Le groupe de jeunes militants et d’étudiants a commencé par repérer les dortoirs et les appartements d’étudiants vides autour de l’université américaine de Jénine, dans la ville d’Al-Zababdeh. Ils se sont ensuite mis à collecter les fournitures nécessaires, notamment de la nourriture et de l’eau, puis ont publié des messages sur les réseaux sociaux et contacté des amis dans différentes universités, formant ainsi une équipe plus importante.
« Nous avons commencé à recevoir de nombreux appels d’étudiants et de propriétaires d’appartements », explique M. Kamil. « Nous avons senti que tout le monde voulait aider notre peuple et nous avons donc eu le sentiment de pouvoir contribuer, même avec une petite fraction de ce que [les réfugiés de Jénine] ont sacrifié ».
« La dignité dont j’ai été témoin dans ce camp est incroyable »
Après avoir trouvé une compagnie de bus prête à les aider, les étudiants ont coordonné le transport des familles vers les logements.
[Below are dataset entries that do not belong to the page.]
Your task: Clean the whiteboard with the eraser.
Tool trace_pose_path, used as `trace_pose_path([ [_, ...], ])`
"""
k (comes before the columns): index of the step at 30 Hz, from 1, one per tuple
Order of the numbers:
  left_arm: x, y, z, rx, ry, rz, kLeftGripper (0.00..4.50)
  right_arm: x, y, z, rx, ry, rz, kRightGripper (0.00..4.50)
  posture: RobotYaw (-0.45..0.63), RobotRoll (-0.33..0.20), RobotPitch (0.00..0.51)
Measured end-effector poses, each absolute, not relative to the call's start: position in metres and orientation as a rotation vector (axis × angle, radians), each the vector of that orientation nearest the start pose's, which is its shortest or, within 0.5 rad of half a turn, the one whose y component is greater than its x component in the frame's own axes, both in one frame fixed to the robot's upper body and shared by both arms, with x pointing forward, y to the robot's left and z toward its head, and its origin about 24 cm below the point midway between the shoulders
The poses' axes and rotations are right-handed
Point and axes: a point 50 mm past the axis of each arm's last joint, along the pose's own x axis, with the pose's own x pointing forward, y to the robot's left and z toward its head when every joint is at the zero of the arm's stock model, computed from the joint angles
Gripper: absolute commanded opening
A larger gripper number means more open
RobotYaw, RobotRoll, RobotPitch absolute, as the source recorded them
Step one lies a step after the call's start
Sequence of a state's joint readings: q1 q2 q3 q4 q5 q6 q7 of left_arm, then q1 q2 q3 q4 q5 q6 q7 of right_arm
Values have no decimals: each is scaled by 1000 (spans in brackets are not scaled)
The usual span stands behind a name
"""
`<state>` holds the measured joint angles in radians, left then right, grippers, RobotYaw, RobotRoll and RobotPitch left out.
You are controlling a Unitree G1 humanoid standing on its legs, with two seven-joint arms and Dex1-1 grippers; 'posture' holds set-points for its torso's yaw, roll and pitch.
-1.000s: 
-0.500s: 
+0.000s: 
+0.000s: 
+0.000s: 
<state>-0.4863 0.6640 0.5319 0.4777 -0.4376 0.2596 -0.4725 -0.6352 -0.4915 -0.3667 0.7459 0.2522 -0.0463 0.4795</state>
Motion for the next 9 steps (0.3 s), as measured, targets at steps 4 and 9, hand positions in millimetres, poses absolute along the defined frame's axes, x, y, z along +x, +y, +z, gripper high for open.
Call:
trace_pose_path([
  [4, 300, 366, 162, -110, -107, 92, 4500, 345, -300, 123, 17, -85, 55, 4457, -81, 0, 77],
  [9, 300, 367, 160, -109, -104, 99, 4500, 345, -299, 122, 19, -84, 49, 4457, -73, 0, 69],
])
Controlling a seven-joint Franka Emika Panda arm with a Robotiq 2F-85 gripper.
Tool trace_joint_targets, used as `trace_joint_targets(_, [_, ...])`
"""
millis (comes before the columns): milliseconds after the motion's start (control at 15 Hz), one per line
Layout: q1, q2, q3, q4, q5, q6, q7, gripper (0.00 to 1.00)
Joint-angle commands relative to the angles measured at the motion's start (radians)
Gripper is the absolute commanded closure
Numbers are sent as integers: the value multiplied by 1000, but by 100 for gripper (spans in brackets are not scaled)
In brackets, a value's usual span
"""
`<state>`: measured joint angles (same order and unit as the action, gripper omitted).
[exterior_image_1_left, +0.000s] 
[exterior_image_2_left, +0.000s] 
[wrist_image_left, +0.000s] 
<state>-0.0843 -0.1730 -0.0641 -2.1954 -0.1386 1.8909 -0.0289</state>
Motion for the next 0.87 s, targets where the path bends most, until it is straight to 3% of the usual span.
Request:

Ils ont ouvert un petit espace de stockage dans l’un des dortoirs et ont chargé le chef adjoint du conseil des étudiants, originaire d’Hébron, de collecter les dons. Ce ne sont pas seulement les étudiants et leurs amis qui sont venus, mais aussi des habitants des villes voisines, d’Hébron à Ramallah, de Jérusalem à Jéricho.
Le groupe a également préparé une base de données des familles qui ont besoin d’aide et reste en contact avec elles. « Nous essayons d’estimer ce dont elles ont besoin et la quantité dont elles ont besoin », explique M. Kamil. « Ils refusent de demander de l’aide parce qu’ils ne veulent pas nous accabler, ils veulent se débrouiller seuls. La dignité dont j’ai été témoin dans ce camp est incroyable. »
La solidarité sociale en temps d’attaques israéliennes est une pratique palestinienne courante — une démonstration de la force, de la créativité et de l’hospitalité de la population, qui fournit gratuitement de l’aide et un abri. En temps de guerre, toutes les maisons sont considérées comme des abris pour les personnes déplacées.
Cette coutume d’assistance est profondément ancrée dans l’histoire et la tradition palestiniennes, y compris au moment de la Nakba en 1948, lorsque les forces sionistes ont pris d’assaut les villes et les villages, tuant et déplaçant des milliers de familles. Cette pratique a également été observée en masse pendant le régime militaire contre les citoyens palestiniens à l’intérieur d’Israël, et après la Nakba de 1967, lorsqu’Israël a occupé la bande de Gaza et la Cisjordanie, y compris Jérusalem-Est.
Ces actes de solidarité remarquables ont également été observés au cours de la première et de la deuxième Intifada. Le camp de réfugiés de Jénine lui-même a bénéficié d’un soutien massif et d’une grande empathie après le massacre israélien de 2002, lorsque l’armée a fait irruption dans la ville dans le cadre de l’opération « Bouclier défensif ». Si la violence de l’occupation a perduré deux décennies plus tard, la résilience des Palestiniens, elle, est restée intacte.